Mais on peut aussi, comme les Maternelles du goût proposer des ateliers thématiques sur les 5 sens :

  1. le toucher et les légumes (cuits ou crus)
  2. l’ouïe et les aliments (le concert de légumes)
  3. les odeurs et les aromates
  4. la vue et les aliments (sauces colorées)
  5. le goût et les aliments acides et/ou amers

Si on a le temps, il est bon de proposer une séance sur les saveurs et les aliments acides (avec l’ajout de sucre ou de sel pour parler des autres saveurs et de l’effet gustatif des mélanges) puis une séance sur les saveurs et aliments amers.

À ce sujet, je n’ai aucun problème à proposer des aliments très acides (bilimbis, tamarins) ou très amers (endive, margoze). L’idée n’est pas nécessairement que l’aliment brut plaise directement et à tous. L’idée est plutôt de mémoriser dans la bouche ce qui est « acide » et ce qui est « amer ». Et voir qu’on peut le moduler par des ajouts (cacao+sucre) ou des préparations… ou encore avec un fruit miracle (pour les adultes).
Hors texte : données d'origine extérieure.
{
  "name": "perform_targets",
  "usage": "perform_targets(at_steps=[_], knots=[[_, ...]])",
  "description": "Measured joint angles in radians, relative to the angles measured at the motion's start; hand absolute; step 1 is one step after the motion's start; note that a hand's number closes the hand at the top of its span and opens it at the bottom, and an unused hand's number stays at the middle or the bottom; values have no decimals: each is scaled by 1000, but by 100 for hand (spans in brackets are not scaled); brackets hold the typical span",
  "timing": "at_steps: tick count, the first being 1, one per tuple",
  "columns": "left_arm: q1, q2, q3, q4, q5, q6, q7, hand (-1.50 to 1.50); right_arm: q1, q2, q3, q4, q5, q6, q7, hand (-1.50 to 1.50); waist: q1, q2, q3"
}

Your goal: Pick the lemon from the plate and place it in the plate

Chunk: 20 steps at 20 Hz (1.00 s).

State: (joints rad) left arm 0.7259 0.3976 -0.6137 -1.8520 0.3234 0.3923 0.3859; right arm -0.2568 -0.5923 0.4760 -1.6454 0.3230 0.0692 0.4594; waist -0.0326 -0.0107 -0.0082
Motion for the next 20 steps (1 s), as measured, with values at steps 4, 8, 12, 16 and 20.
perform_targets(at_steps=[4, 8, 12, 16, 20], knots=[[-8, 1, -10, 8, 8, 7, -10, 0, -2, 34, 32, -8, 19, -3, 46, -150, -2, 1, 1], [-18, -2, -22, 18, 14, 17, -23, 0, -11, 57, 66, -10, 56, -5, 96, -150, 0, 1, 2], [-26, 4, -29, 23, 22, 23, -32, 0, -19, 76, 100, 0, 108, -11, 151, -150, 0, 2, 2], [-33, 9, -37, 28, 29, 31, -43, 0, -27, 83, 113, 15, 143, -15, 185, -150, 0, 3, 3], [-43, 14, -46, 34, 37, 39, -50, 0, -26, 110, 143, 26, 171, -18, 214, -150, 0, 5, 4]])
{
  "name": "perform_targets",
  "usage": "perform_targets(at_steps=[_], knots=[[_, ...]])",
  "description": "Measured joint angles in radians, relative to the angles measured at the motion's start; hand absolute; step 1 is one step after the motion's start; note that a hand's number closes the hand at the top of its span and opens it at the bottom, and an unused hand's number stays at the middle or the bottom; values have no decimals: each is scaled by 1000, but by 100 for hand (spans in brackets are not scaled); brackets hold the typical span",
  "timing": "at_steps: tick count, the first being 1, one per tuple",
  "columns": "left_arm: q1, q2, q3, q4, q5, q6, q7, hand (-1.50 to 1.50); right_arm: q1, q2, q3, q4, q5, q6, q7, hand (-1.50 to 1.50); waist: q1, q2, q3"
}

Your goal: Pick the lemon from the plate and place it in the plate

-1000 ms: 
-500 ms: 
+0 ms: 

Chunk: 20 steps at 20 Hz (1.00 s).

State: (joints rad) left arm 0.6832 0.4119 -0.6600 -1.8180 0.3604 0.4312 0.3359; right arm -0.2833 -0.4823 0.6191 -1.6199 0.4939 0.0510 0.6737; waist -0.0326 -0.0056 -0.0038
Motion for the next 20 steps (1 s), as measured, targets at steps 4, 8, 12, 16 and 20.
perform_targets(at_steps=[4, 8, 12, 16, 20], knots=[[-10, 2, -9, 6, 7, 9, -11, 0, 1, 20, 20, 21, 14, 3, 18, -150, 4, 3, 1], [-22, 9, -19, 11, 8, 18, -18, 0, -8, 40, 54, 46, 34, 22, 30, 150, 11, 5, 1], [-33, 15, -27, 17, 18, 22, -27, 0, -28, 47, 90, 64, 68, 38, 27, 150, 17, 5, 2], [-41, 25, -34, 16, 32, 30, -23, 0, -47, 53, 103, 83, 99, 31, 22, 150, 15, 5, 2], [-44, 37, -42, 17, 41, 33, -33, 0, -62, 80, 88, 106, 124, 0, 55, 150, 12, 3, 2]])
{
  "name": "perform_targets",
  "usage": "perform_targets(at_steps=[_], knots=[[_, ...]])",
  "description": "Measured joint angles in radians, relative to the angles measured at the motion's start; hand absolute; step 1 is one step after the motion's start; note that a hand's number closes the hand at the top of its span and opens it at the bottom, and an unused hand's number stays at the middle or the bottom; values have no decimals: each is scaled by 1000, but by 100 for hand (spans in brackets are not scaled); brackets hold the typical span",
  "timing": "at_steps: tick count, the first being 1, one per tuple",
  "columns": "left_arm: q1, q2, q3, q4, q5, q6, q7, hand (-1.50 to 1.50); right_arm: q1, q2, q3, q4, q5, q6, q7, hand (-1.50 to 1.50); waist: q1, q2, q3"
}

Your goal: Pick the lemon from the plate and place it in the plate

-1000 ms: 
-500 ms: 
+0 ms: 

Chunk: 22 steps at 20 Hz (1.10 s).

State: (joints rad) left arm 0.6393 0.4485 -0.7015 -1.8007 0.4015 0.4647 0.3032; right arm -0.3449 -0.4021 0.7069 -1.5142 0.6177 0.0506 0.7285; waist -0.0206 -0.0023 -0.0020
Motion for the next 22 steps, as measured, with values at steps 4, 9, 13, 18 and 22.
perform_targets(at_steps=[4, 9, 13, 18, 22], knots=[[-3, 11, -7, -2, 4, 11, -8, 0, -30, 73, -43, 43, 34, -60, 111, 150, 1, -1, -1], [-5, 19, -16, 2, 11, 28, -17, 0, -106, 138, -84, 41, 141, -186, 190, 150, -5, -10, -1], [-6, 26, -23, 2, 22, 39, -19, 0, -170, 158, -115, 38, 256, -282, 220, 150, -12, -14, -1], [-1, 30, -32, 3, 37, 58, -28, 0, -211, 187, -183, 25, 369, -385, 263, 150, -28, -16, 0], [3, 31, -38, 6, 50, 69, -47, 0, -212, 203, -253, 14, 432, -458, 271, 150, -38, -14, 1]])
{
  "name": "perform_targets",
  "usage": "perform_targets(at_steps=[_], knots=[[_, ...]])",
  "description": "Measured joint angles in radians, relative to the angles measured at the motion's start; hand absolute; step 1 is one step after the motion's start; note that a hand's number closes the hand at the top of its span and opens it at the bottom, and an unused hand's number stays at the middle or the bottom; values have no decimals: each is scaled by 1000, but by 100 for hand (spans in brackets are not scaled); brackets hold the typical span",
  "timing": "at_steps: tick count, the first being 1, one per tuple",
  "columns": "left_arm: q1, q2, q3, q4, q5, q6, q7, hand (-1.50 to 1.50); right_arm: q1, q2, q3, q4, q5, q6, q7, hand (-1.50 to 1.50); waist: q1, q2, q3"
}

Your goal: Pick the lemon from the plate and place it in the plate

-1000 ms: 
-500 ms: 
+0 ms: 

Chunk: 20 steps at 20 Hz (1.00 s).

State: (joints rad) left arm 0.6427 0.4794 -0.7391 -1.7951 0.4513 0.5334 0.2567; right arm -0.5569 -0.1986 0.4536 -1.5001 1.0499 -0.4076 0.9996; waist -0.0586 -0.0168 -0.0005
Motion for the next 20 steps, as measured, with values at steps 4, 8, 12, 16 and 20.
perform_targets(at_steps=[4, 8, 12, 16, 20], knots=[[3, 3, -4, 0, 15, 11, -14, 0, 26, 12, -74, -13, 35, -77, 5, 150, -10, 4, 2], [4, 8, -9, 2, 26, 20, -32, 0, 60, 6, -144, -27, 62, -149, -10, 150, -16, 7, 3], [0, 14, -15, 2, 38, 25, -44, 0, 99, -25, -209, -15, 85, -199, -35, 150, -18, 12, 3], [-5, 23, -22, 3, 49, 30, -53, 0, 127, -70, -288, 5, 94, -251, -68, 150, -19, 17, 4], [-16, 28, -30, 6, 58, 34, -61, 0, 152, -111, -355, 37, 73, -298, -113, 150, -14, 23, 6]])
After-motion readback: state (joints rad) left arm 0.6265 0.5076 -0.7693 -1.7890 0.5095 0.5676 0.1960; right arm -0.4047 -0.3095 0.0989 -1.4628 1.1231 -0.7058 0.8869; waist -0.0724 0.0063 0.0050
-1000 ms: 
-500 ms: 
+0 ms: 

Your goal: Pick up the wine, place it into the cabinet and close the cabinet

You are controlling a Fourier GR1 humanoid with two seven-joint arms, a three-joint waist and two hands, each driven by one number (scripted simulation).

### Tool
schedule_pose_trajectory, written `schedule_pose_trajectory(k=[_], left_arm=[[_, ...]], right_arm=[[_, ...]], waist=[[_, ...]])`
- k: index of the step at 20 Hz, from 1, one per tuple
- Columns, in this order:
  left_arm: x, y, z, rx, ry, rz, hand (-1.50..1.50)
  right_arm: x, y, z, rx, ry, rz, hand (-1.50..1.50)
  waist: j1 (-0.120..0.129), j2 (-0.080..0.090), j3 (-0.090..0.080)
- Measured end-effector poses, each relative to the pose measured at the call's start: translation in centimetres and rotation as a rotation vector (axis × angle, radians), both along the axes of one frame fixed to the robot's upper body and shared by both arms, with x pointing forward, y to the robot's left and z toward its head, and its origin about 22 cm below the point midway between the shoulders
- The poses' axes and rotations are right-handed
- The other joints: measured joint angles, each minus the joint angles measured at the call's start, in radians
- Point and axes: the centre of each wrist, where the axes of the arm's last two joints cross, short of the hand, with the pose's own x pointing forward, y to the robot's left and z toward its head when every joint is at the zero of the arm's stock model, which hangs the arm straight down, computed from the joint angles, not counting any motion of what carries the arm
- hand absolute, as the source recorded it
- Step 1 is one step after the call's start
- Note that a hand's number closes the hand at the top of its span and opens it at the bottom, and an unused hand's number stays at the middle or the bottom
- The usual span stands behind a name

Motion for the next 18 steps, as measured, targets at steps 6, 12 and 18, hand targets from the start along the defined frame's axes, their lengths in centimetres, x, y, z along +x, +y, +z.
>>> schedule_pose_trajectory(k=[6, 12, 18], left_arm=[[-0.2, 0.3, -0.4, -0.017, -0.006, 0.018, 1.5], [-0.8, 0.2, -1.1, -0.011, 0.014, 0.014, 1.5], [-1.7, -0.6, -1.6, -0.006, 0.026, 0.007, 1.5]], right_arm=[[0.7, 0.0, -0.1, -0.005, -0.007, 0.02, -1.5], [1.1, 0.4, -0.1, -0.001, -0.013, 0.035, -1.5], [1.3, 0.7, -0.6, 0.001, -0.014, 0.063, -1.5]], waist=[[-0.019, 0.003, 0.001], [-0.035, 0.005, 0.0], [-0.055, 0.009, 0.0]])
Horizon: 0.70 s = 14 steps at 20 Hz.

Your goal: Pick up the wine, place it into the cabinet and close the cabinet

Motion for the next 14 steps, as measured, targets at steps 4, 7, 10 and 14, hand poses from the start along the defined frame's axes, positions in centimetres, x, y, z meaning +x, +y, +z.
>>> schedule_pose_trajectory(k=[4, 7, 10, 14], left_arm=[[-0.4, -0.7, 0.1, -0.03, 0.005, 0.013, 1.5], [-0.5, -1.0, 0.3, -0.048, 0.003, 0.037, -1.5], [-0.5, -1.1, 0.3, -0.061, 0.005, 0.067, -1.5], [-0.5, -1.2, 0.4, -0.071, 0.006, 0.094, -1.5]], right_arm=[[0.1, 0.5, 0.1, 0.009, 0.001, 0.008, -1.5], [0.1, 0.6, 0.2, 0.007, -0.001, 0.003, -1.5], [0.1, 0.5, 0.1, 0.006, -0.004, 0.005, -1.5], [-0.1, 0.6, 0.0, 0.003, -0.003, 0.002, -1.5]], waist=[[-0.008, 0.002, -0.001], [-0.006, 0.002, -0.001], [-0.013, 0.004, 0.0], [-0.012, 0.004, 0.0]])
Fruit miracle Synsepalum dulcificum
Découverte sensorielle d’aliments acides avec le fruit miracle

Il est possible de prolonger ces découvertes sensorielles et culinaires par un jeu ou un quiz (sur les brèdes, ou via le loto des fruits de La Réunion, etc.) mais un des plus grands enjeux pour moi est de proposer un ancrage, un lien avec la maison. Cela peut être :

  • une fiche recette
  • un dessin, réalisé en peinture comestible
  • une photo (de l’enfant grimaçant avec un quartier de citron)
  • un livre
  • une affiche, comme celle des portions de fruits et légumes locaux.